* _BRIEF_
Look through the data below and work out how many lines hold "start"; state only the number.

*** Opening of LISTED RECORDS ***

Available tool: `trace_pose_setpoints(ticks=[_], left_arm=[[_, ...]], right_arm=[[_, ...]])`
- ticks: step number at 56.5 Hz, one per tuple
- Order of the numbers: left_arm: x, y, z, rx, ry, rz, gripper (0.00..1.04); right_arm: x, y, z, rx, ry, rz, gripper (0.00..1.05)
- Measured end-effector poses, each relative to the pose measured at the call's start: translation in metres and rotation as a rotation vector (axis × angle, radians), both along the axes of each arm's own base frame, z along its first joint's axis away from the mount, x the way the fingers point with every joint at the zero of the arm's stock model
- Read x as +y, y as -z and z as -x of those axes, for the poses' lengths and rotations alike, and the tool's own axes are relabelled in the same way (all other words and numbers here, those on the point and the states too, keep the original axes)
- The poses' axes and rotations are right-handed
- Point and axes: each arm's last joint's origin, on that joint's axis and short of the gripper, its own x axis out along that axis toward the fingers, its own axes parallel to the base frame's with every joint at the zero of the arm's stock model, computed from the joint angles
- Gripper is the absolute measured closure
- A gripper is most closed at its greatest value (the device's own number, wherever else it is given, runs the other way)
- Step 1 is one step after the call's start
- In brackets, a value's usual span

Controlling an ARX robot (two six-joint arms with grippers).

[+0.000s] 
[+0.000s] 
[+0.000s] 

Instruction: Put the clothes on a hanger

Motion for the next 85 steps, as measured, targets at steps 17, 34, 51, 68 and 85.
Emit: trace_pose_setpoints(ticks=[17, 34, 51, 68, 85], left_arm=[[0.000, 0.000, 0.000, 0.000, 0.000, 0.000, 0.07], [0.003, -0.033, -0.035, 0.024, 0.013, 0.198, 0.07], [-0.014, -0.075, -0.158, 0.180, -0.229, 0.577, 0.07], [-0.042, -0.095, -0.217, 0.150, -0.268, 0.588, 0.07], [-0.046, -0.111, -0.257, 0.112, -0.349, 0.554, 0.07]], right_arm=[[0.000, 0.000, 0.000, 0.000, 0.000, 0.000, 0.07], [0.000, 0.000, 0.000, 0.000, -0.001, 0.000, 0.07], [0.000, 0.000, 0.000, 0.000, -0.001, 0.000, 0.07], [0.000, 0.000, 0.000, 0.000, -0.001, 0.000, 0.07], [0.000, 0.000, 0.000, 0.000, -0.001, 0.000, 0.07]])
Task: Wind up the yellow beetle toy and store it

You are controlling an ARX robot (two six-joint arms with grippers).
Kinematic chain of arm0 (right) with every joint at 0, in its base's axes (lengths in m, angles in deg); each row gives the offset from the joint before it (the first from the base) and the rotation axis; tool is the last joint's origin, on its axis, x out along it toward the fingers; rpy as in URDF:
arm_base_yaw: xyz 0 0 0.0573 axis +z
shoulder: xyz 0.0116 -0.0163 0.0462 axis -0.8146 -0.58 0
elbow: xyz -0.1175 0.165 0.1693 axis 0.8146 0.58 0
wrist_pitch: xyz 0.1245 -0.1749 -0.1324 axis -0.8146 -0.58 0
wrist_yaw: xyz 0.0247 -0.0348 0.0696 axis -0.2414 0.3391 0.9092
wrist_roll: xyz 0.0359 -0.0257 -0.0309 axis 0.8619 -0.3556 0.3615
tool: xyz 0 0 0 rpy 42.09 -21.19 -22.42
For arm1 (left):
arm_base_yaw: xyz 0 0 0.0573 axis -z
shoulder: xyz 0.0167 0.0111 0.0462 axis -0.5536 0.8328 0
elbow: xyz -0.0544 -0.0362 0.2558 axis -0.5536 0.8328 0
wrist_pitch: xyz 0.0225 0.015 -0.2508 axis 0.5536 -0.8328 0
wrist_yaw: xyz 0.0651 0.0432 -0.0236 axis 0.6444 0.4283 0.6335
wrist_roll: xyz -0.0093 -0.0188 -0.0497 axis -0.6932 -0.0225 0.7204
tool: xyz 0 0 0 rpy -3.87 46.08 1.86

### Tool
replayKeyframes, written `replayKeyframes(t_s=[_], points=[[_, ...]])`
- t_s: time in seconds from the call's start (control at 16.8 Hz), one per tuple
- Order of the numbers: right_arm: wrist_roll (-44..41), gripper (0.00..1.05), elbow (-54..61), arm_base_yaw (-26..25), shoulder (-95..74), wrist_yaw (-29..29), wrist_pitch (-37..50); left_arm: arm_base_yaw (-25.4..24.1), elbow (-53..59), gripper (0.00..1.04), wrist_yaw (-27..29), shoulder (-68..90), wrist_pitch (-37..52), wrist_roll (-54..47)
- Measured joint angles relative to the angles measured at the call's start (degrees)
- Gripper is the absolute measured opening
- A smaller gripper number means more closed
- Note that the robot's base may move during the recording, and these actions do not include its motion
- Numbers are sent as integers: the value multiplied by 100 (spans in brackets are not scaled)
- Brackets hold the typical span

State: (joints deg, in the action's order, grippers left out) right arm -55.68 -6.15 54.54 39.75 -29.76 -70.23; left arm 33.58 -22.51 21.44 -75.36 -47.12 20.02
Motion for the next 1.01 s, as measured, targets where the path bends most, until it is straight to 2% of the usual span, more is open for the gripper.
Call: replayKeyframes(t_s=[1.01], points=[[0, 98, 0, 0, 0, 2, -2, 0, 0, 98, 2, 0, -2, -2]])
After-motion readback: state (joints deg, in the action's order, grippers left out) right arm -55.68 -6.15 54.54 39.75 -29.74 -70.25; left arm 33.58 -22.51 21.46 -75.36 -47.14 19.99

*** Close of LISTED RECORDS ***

* _RESULT OF THE EXERCISE_
4